Tractor retails: 98,660 units, up 41% YoY

Demand for tractors and farm machinery was robust in June with sale of 98,660 units, up 41% (June 2022: 69,952 units). The Mahindra Group, with its Mahindra Tractors and Swaraj Tractors, registered retail sales of 37,633 units, which helps it further increase its grip over the market. M&M’s tractor market share now stands at 38%, up from the 33% it had in June 2022.

Second-ranked International Tractors, maker of the Sonalika brand, clocked sales of 12,734 units which gives it a share of 13%, up from 11% a year ago. Chennai-based TAFE with 11,186 units saw flat sales while Escorts (10,210 units), John Deere India (8,307 units)_ and CNH Industrial India (5,571 units) increased their market share (see data table below).

Near-term outlook: cautiously optimistic

FADA has signalled a cautiously optimistic outlook for India Auto Inc in the coming months due to mixed signals. In its statement, the dealers association says its expects the two-wheeler market to witness continued supply challenges and economic pressures, despite new schemes. Also, the cutback in FAME subsidy casts a shadow over EV sales growth. Conversely, the three-wheeler market predicts growth, underpinned by favourable market responses and rising demand.

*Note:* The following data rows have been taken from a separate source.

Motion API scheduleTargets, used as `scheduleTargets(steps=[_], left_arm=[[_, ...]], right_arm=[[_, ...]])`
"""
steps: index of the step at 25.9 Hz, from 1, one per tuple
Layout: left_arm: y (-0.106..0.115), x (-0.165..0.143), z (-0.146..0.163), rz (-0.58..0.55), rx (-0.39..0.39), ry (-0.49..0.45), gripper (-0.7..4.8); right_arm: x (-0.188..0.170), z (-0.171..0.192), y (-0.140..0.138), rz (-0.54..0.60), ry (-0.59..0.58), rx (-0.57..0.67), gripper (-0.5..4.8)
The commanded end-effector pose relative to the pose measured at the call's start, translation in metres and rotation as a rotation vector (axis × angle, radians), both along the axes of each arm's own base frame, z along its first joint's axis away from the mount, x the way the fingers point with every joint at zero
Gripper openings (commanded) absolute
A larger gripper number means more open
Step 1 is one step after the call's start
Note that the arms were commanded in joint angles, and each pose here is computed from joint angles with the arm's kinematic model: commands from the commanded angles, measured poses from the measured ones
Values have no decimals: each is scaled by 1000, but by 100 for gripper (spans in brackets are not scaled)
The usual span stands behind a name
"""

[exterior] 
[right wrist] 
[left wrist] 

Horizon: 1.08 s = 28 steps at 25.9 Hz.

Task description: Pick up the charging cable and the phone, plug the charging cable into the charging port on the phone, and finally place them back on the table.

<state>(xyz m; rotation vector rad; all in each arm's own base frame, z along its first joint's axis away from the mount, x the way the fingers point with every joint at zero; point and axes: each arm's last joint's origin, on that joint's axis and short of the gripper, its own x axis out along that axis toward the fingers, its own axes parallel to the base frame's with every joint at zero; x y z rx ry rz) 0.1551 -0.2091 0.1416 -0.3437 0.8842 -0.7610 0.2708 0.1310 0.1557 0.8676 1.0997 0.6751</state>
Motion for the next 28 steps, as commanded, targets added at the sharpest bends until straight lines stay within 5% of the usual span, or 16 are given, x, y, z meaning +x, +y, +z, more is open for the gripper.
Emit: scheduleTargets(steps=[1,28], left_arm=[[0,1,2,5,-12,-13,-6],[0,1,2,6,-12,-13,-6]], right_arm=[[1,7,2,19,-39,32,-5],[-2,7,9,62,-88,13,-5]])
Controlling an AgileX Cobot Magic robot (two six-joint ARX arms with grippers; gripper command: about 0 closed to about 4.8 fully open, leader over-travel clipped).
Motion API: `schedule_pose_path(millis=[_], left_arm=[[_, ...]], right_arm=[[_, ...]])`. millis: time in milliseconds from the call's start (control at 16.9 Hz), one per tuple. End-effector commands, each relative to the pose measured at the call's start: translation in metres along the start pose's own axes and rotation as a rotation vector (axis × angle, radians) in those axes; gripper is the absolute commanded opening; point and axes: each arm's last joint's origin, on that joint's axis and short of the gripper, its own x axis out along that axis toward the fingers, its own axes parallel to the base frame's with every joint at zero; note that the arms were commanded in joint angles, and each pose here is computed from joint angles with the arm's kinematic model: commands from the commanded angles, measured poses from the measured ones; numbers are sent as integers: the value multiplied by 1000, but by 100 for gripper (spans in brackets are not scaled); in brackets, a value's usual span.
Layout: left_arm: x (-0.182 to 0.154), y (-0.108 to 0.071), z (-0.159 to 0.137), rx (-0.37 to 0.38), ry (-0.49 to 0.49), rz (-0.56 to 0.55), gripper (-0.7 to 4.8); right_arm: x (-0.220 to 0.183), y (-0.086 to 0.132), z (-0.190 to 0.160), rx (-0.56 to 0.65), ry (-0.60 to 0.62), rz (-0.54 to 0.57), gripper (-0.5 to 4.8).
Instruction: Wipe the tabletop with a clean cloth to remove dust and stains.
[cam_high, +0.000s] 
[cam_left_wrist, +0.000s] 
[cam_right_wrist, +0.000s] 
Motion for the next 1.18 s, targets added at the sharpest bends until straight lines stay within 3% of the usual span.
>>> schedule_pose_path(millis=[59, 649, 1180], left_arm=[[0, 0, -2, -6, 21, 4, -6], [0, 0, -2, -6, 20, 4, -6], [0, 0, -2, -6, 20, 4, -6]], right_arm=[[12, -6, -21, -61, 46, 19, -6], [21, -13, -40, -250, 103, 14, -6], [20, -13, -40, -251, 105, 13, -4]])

The passenger vehicle segment faces a dichotomy of factors. While the launch of new models and potential rise in rural sales lend optimism, dealers are having to navigate inventory pressures from OEMs and demand-supply mismatches, thereby impacting their profitability.

The commercial vehicle sector has to contend with a balance of positive market sentiment and potential monsoon impacts, with demand spurred by infrastructural projects and improved financing options.